Over-expressing the soluble gp130-Fc does not ameliorate methionine and choline deficient diet-induced non alcoholic steatohepatitis in mice.

Non-alcoholic steatohepatitis (NASH) is a liver disease with the potential to lead to cirrhosis and hepatocellular carcinoma. Interleukin-6 (IL-6) has been implicated in the pathogenesis of NASH, with the so-called IL-6 ‘trans-signaling’ cascade being responsible for the pro-inflammatory actions of this cytokine. We aimed to block IL-6 ‘trans-signaling’, using a transgenic mouse that overexpresses human soluble glycoprotein130 (sgp130Fc Tg mice) fed a commonly used dietary model of inducing NASH (methionine and choline deficient-diet; MCD diet) and hypothesized that markers of NASH would be ameliorated in such mice. Sgp130Fc Tg and littermate control mice were fed a MCD or control diet for 4 weeks. The MCD diet induced many hallmarks of NASH including hepatomegaly, steatosis, and liver inflammation.
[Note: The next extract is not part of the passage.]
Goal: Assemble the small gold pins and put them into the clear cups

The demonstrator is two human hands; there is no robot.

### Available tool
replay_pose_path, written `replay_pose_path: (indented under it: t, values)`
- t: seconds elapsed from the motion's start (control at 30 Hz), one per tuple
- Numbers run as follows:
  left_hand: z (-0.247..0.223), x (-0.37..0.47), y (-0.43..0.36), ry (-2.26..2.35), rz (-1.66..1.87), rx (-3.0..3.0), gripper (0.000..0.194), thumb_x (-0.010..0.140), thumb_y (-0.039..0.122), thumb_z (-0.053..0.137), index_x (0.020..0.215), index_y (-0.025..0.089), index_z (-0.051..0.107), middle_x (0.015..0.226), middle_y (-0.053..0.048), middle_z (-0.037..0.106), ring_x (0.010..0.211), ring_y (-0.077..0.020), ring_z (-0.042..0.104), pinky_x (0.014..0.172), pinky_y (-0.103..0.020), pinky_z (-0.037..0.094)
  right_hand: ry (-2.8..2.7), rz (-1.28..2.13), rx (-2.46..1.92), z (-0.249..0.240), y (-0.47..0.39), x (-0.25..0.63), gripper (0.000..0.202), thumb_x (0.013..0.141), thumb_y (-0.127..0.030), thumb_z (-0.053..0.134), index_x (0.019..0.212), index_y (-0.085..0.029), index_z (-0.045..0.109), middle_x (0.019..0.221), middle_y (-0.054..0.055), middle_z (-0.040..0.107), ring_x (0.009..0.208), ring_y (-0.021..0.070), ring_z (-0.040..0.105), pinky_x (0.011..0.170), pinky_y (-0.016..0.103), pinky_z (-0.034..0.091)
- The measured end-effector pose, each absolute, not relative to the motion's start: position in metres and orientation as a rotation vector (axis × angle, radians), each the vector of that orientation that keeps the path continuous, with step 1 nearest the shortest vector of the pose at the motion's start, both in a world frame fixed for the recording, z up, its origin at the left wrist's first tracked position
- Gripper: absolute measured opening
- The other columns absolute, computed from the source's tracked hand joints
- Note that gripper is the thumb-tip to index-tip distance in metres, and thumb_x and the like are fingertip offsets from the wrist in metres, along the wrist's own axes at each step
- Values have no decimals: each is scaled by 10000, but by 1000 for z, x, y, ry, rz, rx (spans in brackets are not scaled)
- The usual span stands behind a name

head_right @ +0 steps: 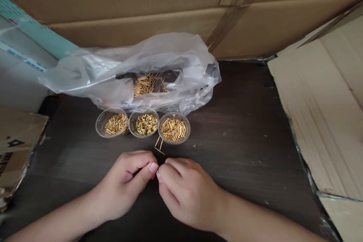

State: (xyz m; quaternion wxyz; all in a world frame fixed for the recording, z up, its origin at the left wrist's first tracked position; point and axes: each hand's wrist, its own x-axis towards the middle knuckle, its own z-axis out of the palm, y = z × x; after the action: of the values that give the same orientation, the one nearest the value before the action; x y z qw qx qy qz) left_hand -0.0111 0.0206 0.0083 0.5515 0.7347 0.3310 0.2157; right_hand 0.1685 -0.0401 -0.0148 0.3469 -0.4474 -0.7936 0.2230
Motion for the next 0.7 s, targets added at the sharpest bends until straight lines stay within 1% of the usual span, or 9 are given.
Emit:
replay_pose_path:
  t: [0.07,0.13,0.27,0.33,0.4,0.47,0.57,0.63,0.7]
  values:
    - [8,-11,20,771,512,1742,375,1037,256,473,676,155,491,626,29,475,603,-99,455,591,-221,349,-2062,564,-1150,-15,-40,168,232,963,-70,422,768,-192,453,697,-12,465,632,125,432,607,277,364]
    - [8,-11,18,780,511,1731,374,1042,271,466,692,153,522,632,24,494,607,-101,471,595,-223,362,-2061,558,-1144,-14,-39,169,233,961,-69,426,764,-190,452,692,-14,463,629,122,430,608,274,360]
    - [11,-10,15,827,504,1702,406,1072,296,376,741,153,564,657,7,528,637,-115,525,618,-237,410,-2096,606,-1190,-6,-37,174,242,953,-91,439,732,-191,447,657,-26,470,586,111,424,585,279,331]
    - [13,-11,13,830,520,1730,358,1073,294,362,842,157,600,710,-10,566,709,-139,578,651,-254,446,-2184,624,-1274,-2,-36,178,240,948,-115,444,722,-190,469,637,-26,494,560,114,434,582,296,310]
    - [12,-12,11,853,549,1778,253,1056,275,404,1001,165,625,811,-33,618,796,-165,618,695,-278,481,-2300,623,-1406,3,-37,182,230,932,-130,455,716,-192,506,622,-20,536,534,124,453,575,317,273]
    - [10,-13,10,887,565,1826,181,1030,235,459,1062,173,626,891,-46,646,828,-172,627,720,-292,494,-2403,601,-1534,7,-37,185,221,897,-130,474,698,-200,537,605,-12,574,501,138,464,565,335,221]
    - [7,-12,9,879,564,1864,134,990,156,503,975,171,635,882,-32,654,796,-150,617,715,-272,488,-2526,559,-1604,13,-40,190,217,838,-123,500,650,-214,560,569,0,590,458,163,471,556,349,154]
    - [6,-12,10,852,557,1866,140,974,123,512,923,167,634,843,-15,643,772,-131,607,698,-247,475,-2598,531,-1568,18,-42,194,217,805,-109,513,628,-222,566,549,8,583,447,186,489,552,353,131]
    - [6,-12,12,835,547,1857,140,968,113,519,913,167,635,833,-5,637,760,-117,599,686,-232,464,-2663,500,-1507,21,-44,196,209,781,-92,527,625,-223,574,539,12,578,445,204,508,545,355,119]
However, in contrast with other mouse models and, indeed, human NASH, the MCD diet model did not increase the mRNA or protein expression of IL-6. Not surprisingly, therefore, markers of MCD diet-induced NASH were unaffected by sgp130Fc transgenic expression. While the MCD diet model induces many pathophysiological markers of NASH, it does not induce increased IL-6 expression in the liver, a key hallmark of human NASH. We, therefore, caution the use of the MCD diet as a viable mouse model of NASH.